This “novel outplanting” project is being conducted under permits from the Florida Keys National Marine Sanctuary.

The next few months will bring more plans to initiate these efforts on two new reefs and continuing to monitor the success of these novel methods. We cannot wait to see what the future holds with these endeavors!



Recently, Restoration Associate, Paige Carper, presented her Master’s work during her time at Jacksonville University at our monthly Sips and Science event.

Restoration Associate, Paige Carper, presenting the species she worked with during her masters. Picture credit: Tiffany Duong

Paige’s work focused on researching living and non-living factors on three separate species of coral outplants: mountainous star coral (Orbicella faveolata), great star coral (Montastrea cavernosa), and brain coral (Pseudodiploria clivosa).

To test which species would be most resilient and successful for restoration, Paige performed predatory exclusion treatments, changed the orientation between outplants, and combined the two tests. Within these tests, she measured coral bite marks, fish assemblages, coral conditions, and growth rates.

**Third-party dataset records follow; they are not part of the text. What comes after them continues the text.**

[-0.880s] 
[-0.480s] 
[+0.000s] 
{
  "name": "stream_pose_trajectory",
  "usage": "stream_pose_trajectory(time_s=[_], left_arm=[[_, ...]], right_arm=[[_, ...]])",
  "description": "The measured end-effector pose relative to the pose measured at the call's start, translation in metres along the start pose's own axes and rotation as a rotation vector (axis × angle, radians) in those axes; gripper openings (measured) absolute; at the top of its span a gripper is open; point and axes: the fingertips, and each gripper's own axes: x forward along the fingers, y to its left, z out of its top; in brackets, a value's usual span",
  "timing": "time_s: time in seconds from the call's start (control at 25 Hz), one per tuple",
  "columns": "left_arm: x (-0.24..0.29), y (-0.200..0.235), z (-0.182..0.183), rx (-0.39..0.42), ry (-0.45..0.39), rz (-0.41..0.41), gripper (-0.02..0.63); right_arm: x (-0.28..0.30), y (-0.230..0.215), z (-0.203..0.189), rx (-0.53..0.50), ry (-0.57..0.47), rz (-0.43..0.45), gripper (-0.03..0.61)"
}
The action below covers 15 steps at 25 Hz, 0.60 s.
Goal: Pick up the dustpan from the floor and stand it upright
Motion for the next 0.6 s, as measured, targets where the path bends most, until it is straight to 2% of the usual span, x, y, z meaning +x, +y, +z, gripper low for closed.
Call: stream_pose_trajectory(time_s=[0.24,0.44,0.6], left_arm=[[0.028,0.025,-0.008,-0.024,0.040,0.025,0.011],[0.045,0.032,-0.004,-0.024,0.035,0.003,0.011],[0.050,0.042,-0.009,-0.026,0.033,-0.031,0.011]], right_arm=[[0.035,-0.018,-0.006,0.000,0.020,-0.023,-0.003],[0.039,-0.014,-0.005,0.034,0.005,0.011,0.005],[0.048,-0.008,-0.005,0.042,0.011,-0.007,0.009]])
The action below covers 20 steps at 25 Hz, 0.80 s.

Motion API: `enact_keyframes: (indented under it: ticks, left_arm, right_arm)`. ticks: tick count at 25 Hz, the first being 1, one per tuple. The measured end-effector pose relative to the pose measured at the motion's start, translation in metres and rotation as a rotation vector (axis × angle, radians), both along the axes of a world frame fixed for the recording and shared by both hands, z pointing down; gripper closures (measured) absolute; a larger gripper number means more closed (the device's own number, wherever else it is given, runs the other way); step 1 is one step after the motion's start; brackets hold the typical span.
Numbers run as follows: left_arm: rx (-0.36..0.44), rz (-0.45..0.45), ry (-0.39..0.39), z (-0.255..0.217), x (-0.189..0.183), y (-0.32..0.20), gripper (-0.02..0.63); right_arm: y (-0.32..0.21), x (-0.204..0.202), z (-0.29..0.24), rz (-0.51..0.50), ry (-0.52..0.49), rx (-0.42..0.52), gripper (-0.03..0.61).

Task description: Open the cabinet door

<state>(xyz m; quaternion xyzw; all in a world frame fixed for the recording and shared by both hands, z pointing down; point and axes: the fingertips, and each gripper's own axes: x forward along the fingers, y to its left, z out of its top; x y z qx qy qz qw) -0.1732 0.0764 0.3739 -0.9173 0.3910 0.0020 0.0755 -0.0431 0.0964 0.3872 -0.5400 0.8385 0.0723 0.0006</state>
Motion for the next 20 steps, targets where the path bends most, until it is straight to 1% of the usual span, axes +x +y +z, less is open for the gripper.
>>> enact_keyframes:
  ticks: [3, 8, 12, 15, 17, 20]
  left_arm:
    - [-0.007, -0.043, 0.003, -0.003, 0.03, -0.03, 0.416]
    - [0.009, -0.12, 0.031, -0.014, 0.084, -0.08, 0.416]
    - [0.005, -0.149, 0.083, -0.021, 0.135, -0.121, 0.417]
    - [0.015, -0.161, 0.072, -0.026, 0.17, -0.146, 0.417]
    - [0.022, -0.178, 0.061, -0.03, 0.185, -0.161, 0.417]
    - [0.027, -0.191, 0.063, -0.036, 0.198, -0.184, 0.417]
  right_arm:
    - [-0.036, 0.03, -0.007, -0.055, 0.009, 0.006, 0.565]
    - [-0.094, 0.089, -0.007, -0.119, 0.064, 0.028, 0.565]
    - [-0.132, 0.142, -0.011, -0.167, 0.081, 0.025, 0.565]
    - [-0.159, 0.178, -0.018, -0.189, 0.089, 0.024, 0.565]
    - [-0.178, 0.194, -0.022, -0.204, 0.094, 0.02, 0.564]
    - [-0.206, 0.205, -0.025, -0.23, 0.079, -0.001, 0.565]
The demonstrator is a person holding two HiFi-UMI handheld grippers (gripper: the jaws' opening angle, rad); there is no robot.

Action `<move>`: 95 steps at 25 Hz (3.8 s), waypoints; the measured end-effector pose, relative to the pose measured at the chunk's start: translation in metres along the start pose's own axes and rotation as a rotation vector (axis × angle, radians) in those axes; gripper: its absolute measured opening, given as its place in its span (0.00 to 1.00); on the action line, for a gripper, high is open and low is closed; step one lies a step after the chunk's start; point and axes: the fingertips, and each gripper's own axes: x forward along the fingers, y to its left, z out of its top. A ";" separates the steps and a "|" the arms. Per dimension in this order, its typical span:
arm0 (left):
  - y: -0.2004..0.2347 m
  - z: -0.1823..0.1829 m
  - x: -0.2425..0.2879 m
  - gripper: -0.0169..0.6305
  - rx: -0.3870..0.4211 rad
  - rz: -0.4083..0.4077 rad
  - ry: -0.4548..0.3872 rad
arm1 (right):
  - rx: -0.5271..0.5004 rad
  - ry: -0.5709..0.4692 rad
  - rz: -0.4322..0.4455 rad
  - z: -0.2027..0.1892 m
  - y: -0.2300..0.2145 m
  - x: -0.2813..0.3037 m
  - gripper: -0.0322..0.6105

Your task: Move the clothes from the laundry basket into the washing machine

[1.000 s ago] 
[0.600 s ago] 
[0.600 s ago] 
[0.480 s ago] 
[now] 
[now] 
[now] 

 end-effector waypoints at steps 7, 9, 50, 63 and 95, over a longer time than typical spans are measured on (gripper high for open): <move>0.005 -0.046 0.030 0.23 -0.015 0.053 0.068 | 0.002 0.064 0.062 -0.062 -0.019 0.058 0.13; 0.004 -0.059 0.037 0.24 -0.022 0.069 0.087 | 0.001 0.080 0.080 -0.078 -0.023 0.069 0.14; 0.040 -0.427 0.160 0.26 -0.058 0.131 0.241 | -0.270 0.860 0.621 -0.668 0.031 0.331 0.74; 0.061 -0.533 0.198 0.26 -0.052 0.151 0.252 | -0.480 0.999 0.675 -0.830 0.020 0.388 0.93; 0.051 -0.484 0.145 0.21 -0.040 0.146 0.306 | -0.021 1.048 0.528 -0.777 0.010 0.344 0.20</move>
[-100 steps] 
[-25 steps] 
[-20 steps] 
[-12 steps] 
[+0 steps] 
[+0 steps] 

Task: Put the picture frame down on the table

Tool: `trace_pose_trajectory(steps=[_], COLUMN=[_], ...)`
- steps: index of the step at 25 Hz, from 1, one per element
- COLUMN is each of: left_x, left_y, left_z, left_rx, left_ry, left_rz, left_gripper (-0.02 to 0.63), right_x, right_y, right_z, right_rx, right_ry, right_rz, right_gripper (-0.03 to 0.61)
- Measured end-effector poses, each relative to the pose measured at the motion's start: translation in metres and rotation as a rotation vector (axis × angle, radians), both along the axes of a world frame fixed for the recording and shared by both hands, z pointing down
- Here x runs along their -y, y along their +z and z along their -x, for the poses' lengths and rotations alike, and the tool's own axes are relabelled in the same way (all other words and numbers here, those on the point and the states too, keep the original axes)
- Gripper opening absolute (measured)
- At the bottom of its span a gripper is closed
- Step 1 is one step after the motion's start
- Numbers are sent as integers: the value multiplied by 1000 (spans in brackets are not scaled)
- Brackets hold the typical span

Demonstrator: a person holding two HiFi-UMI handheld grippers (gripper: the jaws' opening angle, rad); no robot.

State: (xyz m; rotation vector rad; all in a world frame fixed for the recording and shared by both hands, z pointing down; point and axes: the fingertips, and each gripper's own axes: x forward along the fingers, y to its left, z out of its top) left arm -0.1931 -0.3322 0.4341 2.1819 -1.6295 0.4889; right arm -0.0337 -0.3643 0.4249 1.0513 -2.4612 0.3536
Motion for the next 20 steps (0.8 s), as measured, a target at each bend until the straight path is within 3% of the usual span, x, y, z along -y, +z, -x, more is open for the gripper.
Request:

One of the results she discovered was that O. faveolatta proved to be the species most resistant to stressful environments suggesting that it would do well if used in restoration work, as we do here at CRF™!

A great crowd here at our monthly Sips & Science event! Picture credit: Tiffany Duong

Check out our Facebook Live video to see Paige’s full presentation, and join us July 24th at 6PM at our Exploration Center for our next Sips and Science event with Matz Indergard!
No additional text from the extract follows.